На пороге чудес Пэтчетт Энн
— Вы ведь не собираетесь увольнять Бовендеров? — спросила Марина.
— С каких пор вы заботитесь о Бовендерах? Ведь они столько продержали вас в Манаусе.
— Это вы держали меня в Манаусе, — возразила Марина. — Они лишь делали свою работу.
— Ну, в случае с мистером Фоксом они плохо справились с работой, точнее совсем не справились.
— В итоге все сложилось благополучно.
— Доктор Сингх, мы не торопимся, но и не будем терять время. Простите меня, если я сейчас не стану думать о Бовендерах. Мне нужно много чего сделать, а времени в моем распоряжении мало. Я тут попыталась привести в порядок некоторые вещи. Так, на всякий случай.
Ее опухшие пальцы перебирали листки бумаги, словно огромные игральные карты.
— Но теперь вижу, что это бесполезно и что я была настроена слишком оптимистично. Тут нужны три месяца, чтобы сделать мои записи более-менее понятными кому-нибудь другому, кроме меня. Теперь я вижу, что слишком много зашифровала, слишком много держала в голове. Что-то я сейчас и сама с трудом понимаю. Надо было учитывать и возможную неудачу.

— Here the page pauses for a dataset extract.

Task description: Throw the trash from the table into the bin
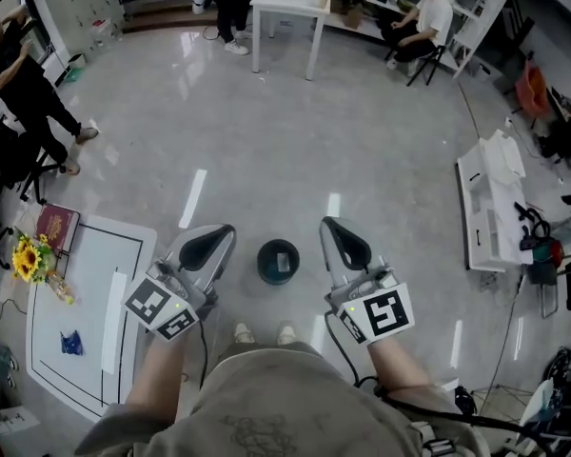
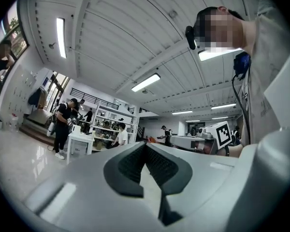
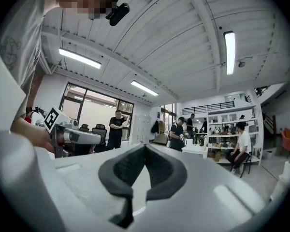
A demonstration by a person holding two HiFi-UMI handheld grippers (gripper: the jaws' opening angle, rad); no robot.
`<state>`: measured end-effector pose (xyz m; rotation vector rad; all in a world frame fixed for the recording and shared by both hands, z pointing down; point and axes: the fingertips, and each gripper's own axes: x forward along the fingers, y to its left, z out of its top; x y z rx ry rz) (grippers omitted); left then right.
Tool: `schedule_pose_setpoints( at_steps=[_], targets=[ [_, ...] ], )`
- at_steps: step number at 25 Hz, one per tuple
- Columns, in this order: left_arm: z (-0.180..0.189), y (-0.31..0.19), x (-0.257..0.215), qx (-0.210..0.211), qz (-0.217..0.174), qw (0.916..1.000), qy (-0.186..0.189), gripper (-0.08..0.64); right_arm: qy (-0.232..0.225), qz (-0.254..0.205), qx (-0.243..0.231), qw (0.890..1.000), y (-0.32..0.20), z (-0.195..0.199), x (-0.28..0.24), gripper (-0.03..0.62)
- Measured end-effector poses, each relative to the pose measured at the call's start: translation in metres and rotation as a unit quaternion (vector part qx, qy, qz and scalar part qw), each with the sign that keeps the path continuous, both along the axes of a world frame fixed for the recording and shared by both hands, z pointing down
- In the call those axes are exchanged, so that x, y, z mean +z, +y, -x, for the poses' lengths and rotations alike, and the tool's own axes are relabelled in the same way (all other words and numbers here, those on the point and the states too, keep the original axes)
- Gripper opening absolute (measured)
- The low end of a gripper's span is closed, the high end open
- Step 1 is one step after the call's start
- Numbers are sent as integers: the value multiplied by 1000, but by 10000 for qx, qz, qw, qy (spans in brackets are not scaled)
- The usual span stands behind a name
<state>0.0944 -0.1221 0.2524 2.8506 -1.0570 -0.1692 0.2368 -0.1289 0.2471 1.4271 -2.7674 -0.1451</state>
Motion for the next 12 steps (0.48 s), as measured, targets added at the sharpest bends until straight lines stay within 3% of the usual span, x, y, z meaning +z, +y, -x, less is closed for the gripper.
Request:
schedule_pose_setpoints(
  at_steps=[12],
  targets=[
    [-4,11,1,38,75,9999,90,-2,-132,76,89,9998,6,-7,-3,0]
  ],
)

— Какую неудачу? — удивилась Марина.
Далеко ли лодка?
Может, кто-нибудь передумает и вернется, чтобы забрать ее?
Если не мистер Фокс, тогда Милтон и Барбара?
Доктор Свенсон поглядела на нее поверх очков:
— Сегодня мы будем делать уникальную операцию, хотя потом нам просто никто не поверит. Уникальную в истории гинекологической хирургии. Не представляю, чтобы какой-нибудь другой женщине моего возраста делали кесарево сечение.

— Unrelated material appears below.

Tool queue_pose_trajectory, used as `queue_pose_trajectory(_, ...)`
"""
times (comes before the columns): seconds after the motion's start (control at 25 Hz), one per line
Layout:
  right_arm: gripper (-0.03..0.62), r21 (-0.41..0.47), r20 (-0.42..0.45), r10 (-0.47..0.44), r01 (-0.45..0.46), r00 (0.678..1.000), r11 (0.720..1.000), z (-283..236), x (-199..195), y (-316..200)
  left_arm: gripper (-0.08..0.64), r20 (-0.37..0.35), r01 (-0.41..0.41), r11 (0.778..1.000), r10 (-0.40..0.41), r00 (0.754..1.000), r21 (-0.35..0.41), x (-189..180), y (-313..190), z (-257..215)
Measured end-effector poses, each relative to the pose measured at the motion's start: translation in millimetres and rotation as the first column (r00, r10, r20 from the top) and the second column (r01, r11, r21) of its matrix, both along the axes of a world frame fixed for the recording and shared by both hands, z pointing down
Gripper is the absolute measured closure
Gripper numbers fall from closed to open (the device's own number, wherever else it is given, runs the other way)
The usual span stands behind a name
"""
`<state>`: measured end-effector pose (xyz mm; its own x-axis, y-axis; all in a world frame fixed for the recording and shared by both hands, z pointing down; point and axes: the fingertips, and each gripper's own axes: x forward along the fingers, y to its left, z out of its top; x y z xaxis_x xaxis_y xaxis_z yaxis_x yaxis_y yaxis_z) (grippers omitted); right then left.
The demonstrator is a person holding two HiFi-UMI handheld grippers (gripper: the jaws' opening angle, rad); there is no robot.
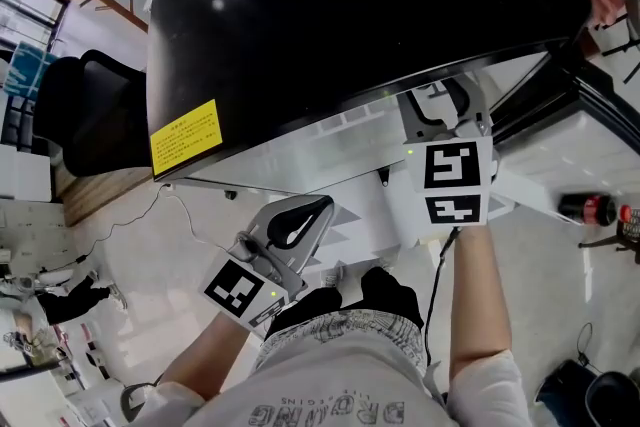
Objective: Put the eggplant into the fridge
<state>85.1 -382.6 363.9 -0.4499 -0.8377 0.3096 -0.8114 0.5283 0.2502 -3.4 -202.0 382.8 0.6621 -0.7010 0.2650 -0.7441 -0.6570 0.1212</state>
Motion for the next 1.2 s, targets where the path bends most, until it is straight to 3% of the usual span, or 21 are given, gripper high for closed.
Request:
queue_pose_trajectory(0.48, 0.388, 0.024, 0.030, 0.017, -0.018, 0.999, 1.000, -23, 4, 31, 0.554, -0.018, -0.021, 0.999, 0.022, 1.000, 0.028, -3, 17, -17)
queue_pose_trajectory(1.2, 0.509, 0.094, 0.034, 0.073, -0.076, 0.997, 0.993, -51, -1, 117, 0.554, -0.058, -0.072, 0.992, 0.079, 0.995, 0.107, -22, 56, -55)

Марина рухнула на стул и поставила на стол локти, спугнув при этом горстку мелких летучих мышей, гнездившихся под крышкой стола. Пять или шесть рукокрылых существ закружились по комнате, растерявшись от яркого света, потом одна за другой распластались на стенах, словно комья грязи.

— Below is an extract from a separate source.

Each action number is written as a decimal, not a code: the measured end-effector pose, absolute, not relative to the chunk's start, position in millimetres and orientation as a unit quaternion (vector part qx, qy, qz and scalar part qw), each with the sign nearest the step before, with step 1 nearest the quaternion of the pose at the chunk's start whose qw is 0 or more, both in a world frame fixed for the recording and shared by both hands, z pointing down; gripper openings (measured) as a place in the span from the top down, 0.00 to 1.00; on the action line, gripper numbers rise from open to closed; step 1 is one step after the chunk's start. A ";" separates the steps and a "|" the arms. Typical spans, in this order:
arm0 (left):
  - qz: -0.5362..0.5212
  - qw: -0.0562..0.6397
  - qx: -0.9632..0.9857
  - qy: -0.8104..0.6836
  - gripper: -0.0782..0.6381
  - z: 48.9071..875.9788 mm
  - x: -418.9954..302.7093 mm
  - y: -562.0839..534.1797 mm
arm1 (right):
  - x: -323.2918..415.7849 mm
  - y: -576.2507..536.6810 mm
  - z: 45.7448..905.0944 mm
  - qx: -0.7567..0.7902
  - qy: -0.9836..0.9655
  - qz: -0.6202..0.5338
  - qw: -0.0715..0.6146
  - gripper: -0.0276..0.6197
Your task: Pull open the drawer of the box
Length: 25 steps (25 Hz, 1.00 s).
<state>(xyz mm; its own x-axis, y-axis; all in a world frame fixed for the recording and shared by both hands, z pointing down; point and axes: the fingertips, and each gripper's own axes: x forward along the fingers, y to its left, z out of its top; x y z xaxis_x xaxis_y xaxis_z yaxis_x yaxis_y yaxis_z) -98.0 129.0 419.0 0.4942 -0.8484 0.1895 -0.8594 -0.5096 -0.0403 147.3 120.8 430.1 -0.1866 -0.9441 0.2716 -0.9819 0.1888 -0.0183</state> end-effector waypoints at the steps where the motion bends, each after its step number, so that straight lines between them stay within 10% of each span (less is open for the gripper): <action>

— Может возникнуть проблема с кровотечением, но доктор Нкомо предложил мне свою кровь для переливания. У него группа А с положительным резусом. Это удача.
— У вас найдется мешок? — спросила Марина.
Что есть у доктора Свенсон и чего нет, всегда было большим секретом.
— Есть одна трубка, две иглы, а остальное сделает гравитация.
— Вы шутите?
Доктор Свенсон улыбнулась:
— Чего только не придумаешь при тотальном дефиците! Главное — надо думать. А вы не торопитесь, доктор Сингх. Для спешки нет особой нужды. Тогда, в Балтиморе, это была ваша ошибка. Ваша главная ошибка.
Марина села от неожиданности, в голове зазвонил колокольчик.
— В Балтиморе?
Доктор Свенсон посмотрела на нее без насмешки и без сочувствия — двух вещей, которые Марина ожидала увидеть. Потом снова перевела взгляд на бумаги.
— Вы думали, что я не помню?
— Но вы действительно не помнили. Вы не узнали меня там, в Опере.
— Верно, не узнала. Я вспомнила вас позже, после того как мы вернулись.
Она взяла из стопки бумаг толстую статью, что-то нацарапала на ней неразборчивым почерком и убрала в голубую картонную папку.
— Сейчас я заговорила об этом, потому что не хочу, чтобы тот инцидент помешал вам вернуться в хирургию. Вот почему я заставила вас сделать то кесарево, а не просто ради того, чтобы посмотреть, можете ли вы это делать. Я хотела, чтобы к вам вернулась уверенность. В ту ночь вы совершили очень распространенную ошибку. Вы поторопились, вот и все. Если бы не глаз ребенка, вы бы забыли про все через неделю. Любой хирург задевает когда-нибудь скальпелем голову или ухо. Вам просто не повезло, что голова ребенка лежала именно так. Оглядываясь назад, скажу, что ваша главная ошибка — то, что вы ушли из программы. Если бы я знала вас лучше, я бы вмешалась. Впрочем, тогда, — она пожала плечами, — это было ваше решение. Сейчас вам будет проще. Нет необходимости сохранить плод.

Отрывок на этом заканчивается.